Those answers are far from being in hand in spite of having some 14 months to sort them out; I couldn’t do it all on my own, and we haven’t done it as a group, as an industry, either. Obviously we’ve been preoccupied by the scramble just to stay alive. In the meantime, I’m sure that whenever I do “wake her up,” Prune won’t be serving brunch anymore. While it was always my favorite shift to cook, the king of shifts in my view — that 10-burner egg station during a rocking, relentless, 230-covers brunch, holy smokes! — I already knew that I would not resuscitate it 14 months ago, when I saw that “brunch” had become a verb, and in New York City, at least, a kind of nasty elbows-out, raucous one that twisted my front-of-house staff into sorry objects. The poor girl at the door trying to tame the wait-list line, the poor servers trying to stay cool when the parties of six split their bill with six credit cards tossed onto the plate. I’ve already thrown out the beaten-up egg pans and given away the huge plates we used to use for brunch, but there are a bunch of recipes that still have solid value, that aren’t quite ready for the garage sale.
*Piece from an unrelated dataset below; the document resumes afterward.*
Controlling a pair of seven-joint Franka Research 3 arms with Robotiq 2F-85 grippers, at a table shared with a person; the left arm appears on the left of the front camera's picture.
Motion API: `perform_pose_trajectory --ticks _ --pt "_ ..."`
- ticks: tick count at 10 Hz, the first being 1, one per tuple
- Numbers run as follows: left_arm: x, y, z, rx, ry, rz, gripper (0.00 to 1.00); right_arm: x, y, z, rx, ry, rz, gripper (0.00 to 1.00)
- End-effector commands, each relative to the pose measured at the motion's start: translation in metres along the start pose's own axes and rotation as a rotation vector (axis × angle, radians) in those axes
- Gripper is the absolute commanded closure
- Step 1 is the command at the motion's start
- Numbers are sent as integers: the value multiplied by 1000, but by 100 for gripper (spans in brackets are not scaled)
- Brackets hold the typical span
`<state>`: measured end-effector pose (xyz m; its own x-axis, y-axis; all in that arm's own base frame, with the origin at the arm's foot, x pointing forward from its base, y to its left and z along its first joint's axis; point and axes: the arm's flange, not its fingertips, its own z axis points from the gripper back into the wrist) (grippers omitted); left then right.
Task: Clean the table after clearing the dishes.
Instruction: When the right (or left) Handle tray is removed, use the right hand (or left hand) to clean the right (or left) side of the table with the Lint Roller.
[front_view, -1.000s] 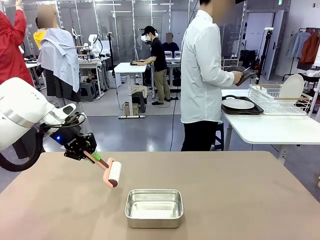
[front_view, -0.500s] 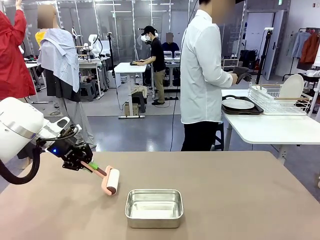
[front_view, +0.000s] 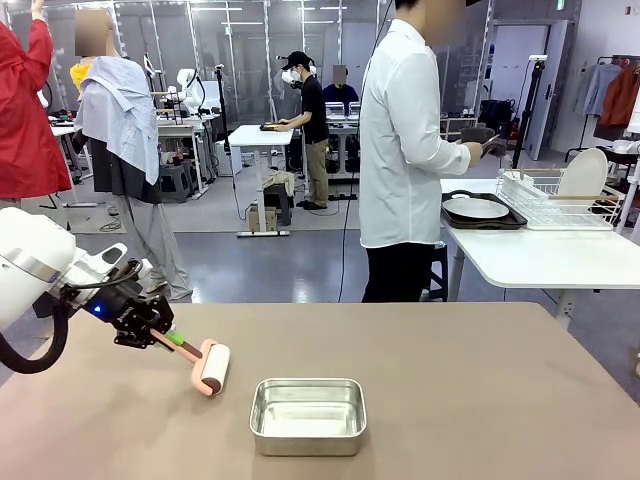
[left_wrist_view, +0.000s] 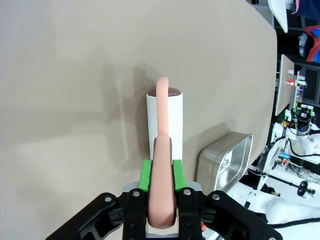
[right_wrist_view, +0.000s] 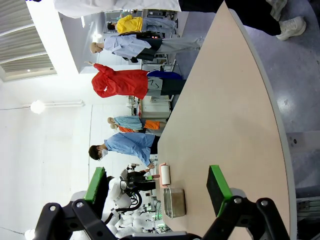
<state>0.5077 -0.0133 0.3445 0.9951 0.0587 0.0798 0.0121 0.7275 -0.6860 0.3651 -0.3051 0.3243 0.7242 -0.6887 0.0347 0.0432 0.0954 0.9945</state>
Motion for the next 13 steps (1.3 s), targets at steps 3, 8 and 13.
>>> perform_pose_trajectory --ticks 3,8,13 --pt "18 46 28 132 25 12 80 -1 4 0 3 -2 -1 0" --pt "18 78 73 433 -61 33 80 -1 4 0 3 -2 -1 0" --pt "20 100 112 620 -72 42 80 -1 4 0 3 -2 -1 0"
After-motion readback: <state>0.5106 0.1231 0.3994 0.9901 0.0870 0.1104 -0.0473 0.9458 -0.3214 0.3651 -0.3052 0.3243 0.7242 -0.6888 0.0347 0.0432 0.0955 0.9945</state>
Here’s our big-batch recipe for ranchero sauce; I’ve been missing it, and it still delivers in a major way. After some 1,000 Friday mornings of my life that started with the powerful scent of a simmering triple batch of the sauce in preparation for weekend brunches and the countless orders of huevos rancheros we cranked out, you might think it’s the last thing I’d need to revisit. But in fact, more than shaved truffle, more than freshly peeled oranges or chocolate-cake baking, simmering ranchero sauce is the scent that I still miss and crave. An excitement that hasn’t spoiled or turned in memory. It’s still, incredibly, over a thousand Fridays later, a perfection.
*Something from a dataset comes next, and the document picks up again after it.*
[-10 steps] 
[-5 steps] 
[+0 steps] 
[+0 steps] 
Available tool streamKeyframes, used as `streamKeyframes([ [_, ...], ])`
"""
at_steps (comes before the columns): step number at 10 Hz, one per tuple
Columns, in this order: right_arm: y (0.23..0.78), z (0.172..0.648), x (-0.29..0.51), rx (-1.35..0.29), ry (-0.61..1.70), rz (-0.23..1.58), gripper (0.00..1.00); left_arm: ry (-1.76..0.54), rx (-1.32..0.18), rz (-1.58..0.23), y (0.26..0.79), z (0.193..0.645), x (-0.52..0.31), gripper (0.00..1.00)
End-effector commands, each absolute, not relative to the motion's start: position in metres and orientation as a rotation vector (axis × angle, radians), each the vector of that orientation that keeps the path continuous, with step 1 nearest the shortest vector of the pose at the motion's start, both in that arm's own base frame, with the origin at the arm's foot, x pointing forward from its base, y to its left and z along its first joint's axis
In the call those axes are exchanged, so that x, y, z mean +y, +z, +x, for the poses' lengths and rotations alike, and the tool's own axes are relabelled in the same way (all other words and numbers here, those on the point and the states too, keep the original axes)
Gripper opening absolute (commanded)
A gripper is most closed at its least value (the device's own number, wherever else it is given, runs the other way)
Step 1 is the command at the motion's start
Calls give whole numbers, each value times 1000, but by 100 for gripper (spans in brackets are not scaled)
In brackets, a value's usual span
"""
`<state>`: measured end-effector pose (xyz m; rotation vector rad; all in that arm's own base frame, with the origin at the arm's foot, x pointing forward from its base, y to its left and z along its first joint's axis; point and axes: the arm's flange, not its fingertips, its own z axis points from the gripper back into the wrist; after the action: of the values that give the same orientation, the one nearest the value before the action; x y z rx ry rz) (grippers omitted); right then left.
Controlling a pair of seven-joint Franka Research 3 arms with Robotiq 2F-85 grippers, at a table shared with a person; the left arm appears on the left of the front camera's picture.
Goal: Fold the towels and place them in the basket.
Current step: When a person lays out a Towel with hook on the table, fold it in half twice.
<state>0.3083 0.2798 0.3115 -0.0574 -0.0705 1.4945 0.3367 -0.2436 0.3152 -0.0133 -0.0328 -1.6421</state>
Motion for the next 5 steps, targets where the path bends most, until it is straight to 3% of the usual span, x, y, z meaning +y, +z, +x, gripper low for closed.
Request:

Huevos rancheros has been a staple in North American restaurant kitchens of every ilk — from Taco Bell franchises to, well, little artisanal Prune, with its eggs cracked to order into individual pans — for as many decades as I’ve been a cook. And this recipe is a superb one: a workhorse, one of those that scale up and down beautifully, freeze well and long, are sturdy and easy to prepare. It’s tangy, a little smoky and wildly fragrant.